Coherency means ensuring that all processors or bus masters within a system have the same view of shared memory. It means that changes to data held in the cache of one core are visible to the other cores, making it impossible for cores to see stale or old copies of data. This can be handled by simply not caching, that is disabling caches for shared memory locations, but this typically has a high performance cost.

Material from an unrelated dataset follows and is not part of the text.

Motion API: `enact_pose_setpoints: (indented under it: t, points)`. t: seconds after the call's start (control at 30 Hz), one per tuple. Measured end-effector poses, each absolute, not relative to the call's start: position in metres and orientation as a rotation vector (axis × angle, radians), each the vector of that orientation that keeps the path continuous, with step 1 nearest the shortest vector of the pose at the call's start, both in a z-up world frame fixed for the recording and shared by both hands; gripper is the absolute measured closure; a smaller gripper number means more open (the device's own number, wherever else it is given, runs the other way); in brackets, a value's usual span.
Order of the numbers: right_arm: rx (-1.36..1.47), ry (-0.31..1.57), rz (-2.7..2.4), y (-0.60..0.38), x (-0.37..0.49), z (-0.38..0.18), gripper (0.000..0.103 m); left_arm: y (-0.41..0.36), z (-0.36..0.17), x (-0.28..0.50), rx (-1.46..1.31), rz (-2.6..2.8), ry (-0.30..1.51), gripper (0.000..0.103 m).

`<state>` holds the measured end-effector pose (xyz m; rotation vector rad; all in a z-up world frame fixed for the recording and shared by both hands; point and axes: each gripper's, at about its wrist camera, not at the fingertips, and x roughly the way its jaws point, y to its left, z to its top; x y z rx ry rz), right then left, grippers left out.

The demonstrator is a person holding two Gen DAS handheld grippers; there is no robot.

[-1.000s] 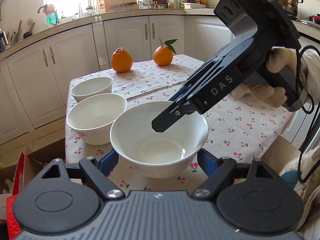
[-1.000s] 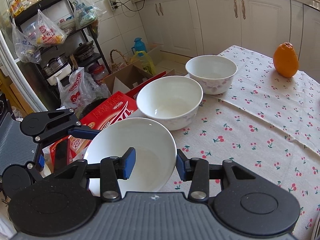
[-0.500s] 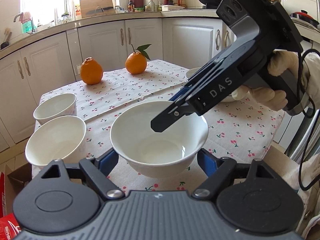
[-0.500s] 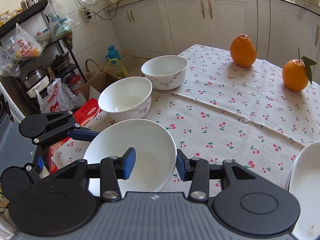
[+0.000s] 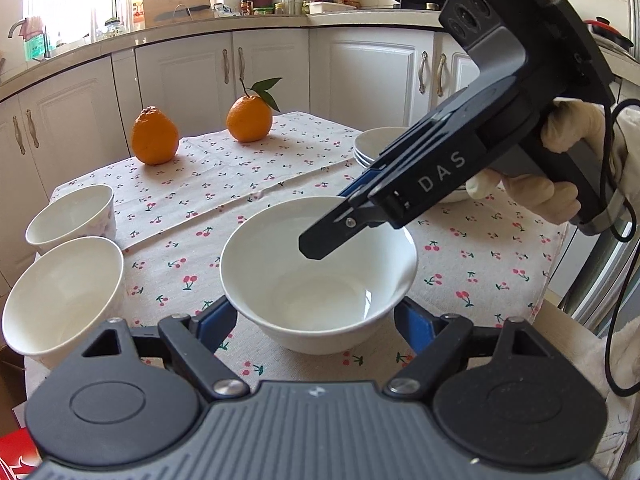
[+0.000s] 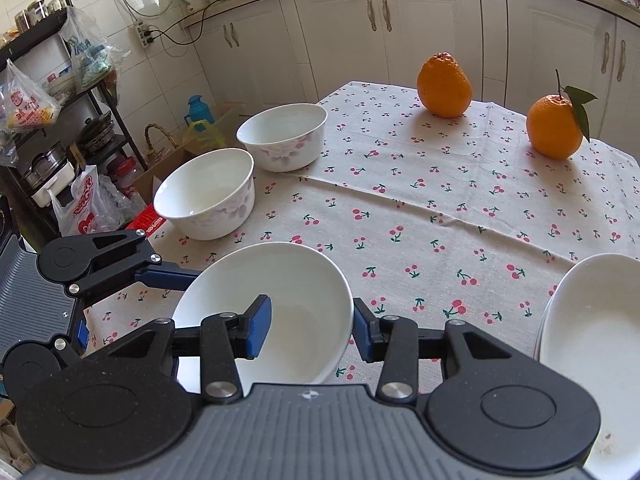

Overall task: Organize plates and bowls
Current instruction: 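Lift the held bowl and carry it toward the plate stack, then set the bowl down on the cloth and open the right gripper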

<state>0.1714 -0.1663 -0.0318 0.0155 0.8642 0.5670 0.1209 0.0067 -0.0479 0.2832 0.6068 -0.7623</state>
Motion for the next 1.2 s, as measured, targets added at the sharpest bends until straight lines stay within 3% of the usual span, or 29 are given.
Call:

- Software managed coherency
Software managed coherency is a more common way to handle data sharing. Data is cached, but software, usually device drivers, must clean dirty data or invalidate old data from caches. This takes time, adds to software complexity, and can reduce performance when there are high rates of sharing
- Hardware managed coherency
Hardware maintains coherency between level 1 data caches within a cluster. A core automatically participates in the coherency scheme when it is powered up, has its D-cache and MMU enabled, and an address is marked as coherent. However, this cache coherency logic does NOT maintain coherency between data and instruction caches.
In the ARMv8-A architecture and associated implementations, there are likely to be hardware managed coherent schemes. These ensure that any data marked as shareable in a hardware coherent system has the same value seen by all cores and bus masters in that shareability domain. This adds some hardware complexity to the interconnect and to clusters, but greatly simplifies the software and enables applications that would otherwise not be possible using only software coherency.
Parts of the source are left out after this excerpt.